Czech title:Algoritmy, metody návrhu a platforma pro many-core zpracování obrazu a videa s velkou propustností a malou spotřebou energie
Reseach leader:Zemčík Pavel
Team leaders:Smrž Pavel
Team members:Čekan Ondřej, Hradiš Michal, Hruška Tomáš, Jašek Roman, Juráček Ivo (FIT VUT), Kolář Dušan, Kotásek Zdeněk, Krčma Martin, Lojda Jakub, Podivínský Jakub, Svoboda Pavel, Szentandrási István, Zachariáš Michal, Zachariášová Marcela
Agency:Artemis Joint Undertaking
Code:7H14002, 621439
Start:2014-04-01
End:2017-06-30
Keywords:multi-core, many-core, low-power, massive data rate processing, embedded system, platform, architecture, system software stack, algorithm, resilience, variations, composable, cross-domain, tool chain, design method, design tool, application framework, resource management, power management, hardware-software collaborative techniques, mobile handset, healthcare, security, surveillance
Annotation:
In order to address new societal challenges in the various fields (especially "Healthcare and wellbeing" and "Green, safe and supportive transportation"), platform solutions for high-end image/video processing need to be brought to the next level.
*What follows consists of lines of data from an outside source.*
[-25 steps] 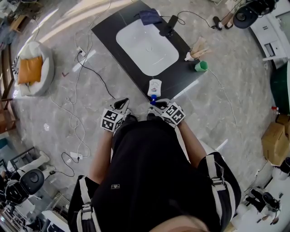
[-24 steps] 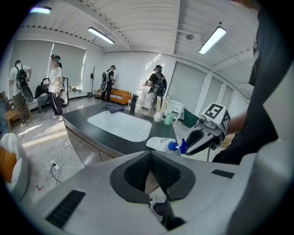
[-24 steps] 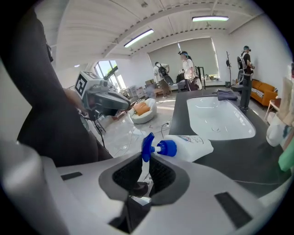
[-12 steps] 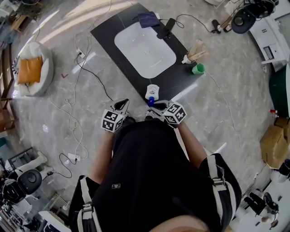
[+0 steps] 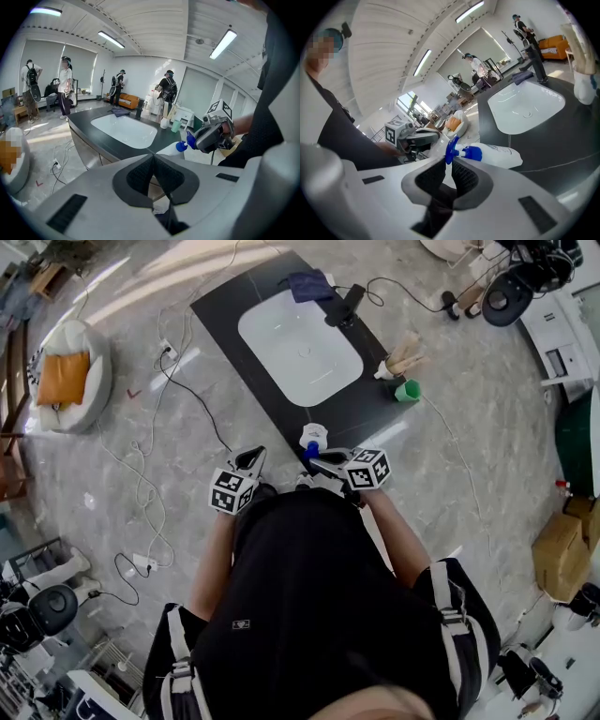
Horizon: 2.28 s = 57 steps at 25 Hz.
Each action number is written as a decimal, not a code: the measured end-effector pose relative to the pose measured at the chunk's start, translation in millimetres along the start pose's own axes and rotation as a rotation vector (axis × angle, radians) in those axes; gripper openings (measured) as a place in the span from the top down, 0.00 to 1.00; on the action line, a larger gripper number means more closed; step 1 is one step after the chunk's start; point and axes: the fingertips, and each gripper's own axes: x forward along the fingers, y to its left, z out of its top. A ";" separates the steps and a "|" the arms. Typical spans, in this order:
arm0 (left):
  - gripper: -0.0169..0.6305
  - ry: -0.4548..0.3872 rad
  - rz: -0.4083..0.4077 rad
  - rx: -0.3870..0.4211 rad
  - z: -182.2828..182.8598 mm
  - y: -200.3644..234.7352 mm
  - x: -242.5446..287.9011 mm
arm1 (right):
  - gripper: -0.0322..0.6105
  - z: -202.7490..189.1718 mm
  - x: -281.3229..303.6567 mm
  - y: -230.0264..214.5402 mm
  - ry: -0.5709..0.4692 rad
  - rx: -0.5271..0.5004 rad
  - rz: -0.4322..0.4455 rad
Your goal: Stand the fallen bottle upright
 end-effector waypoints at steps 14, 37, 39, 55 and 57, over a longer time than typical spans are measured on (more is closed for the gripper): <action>0.95 -0.030 0.044 -0.067 0.1 -1.6 4.8 | 0.81 25.4 -18.8 -13.2 -0.027 0.143 0.134; 0.95 -0.029 0.092 -0.081 2.3 -0.3 3.5 | 0.78 49.3 -31.8 -38.7 -0.118 0.131 0.220; 0.95 -0.030 0.098 -0.081 2.3 1.2 1.7 | 0.77 49.1 -32.0 -37.0 -0.120 0.109 0.229; 0.95 -0.017 -0.005 -0.039 13.2 12.5 9.9 | 0.83 24.5 -34.3 -29.9 -0.110 -0.090 0.036; 0.95 -0.012 -0.039 -0.018 19.5 14.8 15.1 | 0.85 27.3 -37.8 -29.6 -0.144 -0.117 -0.030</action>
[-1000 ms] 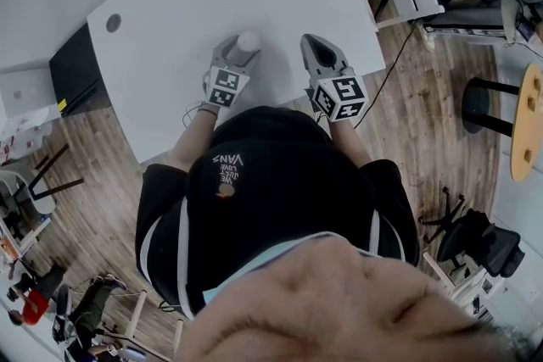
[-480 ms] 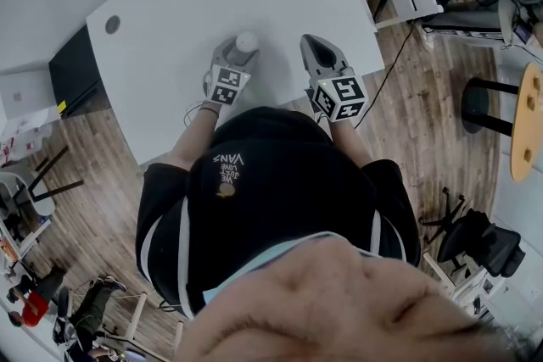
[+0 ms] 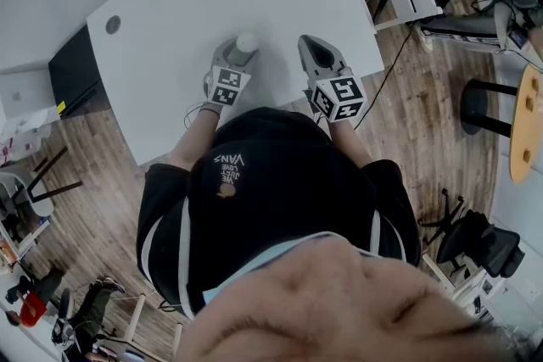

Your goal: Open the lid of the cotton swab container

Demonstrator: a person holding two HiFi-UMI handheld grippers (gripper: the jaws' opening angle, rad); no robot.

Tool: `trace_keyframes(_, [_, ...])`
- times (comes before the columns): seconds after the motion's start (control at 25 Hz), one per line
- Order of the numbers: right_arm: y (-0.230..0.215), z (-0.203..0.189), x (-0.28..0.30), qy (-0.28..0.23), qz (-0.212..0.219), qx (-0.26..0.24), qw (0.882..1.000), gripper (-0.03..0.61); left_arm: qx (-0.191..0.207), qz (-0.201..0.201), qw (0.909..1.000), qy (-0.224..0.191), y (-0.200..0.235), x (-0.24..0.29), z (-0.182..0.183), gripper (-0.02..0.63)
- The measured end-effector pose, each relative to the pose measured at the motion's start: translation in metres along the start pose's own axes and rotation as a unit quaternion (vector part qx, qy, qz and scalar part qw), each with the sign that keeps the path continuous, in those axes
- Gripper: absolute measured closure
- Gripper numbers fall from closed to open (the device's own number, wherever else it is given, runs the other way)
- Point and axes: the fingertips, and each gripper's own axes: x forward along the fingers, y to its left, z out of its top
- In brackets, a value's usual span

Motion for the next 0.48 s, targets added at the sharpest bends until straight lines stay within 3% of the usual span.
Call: trace_keyframes(0.48, [0.015, 0.005, -0.003, -0.008, 0.006, -0.005, 1.000, 0.565, 0.003, -0.016, 0.9995, -0.026, -0.002, -0.019, 0.021, 0.354])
The ALMARVI project aims at proactively addressing these issues at various system layers. ALMARVI aims at providing cross-domain many-core platform solution, system software stack, tool chain, and adaptive algorithms that will enable massive data-rate image/video processing with high energy efficiency. ALMARVI will provide mechanisms and support for high degree of adaptivity at various system layers that will abstract the variations in the underlying platforms (e.g., due to imperfections in the fabrication process), communication channels (e.g., available bandwidth), application behaviour (dynamic workloads, changing requirements) from the application developer. This is crucial for providing consistent performance efficiency in an interoperable manner when considering heterogeneous platform options and dynamic operating conditions. The key is to leverage image/video content-specific properties, application-specific features, and inherent resilience properties of image/video processing applications. The goal of ALMARVI is to develop:
  • Adaptive, scalable, and paralleled algorithms for image and video processing
  • Cross-domain system software stack with adaptive run-time system for efficient resource/power management and improved interoperability
  • Concepts for continuous hardware and software adaptations
  • Cross-domain many-core execution platform scalable with off-the-shelf heterogeneous acceleration fabrics like FPGAs, embedded GPUs, DSPs, etc.
  • Design tools and methods for execution platform
  • Industrial-grade demonstrators for multiple application use cases to validate the project results.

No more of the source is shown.